DATA TO EXAMINE Block Start

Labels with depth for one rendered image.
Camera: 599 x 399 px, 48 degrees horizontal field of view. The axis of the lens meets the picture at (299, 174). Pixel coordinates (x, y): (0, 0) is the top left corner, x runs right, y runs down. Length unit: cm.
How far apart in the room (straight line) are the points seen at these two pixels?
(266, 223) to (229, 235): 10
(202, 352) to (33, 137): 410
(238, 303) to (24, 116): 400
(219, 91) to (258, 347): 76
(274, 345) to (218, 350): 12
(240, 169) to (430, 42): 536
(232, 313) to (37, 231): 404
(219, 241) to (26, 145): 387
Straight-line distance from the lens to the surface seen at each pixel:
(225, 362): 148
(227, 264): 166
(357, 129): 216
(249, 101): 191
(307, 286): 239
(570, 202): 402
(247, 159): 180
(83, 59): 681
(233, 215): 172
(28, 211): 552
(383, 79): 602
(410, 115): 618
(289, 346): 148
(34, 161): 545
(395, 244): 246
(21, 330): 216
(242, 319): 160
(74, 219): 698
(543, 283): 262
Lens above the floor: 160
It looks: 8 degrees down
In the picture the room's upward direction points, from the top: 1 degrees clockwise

DATA TO EXAMINE Block End
DATA TO EXAMINE Block Start

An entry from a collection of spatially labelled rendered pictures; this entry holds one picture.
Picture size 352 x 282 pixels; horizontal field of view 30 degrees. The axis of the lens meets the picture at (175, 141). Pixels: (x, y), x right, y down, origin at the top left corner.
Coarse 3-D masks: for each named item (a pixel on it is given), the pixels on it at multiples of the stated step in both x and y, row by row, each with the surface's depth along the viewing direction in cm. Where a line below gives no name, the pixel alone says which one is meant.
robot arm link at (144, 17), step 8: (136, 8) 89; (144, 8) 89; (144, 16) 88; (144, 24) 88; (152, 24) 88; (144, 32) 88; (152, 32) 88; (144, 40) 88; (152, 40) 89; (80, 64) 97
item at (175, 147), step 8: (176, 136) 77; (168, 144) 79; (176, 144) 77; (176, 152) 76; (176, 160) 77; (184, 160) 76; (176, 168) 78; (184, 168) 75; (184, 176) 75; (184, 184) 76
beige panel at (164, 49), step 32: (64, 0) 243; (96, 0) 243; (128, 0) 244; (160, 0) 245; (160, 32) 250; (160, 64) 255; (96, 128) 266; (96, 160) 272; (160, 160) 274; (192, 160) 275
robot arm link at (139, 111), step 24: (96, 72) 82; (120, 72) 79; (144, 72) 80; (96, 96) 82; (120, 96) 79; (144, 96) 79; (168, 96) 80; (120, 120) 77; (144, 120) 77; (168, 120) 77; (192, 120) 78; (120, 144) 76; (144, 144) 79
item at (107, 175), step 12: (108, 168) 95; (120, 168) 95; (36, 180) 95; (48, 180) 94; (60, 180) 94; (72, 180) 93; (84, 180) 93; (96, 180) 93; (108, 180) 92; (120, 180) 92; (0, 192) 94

DATA TO EXAMINE Block End

▶ _TRY IT_: Report how many lines in the listing above hold the string "from", giving the number and no other words.

▶ _EXERCISE RESPONSE_: 3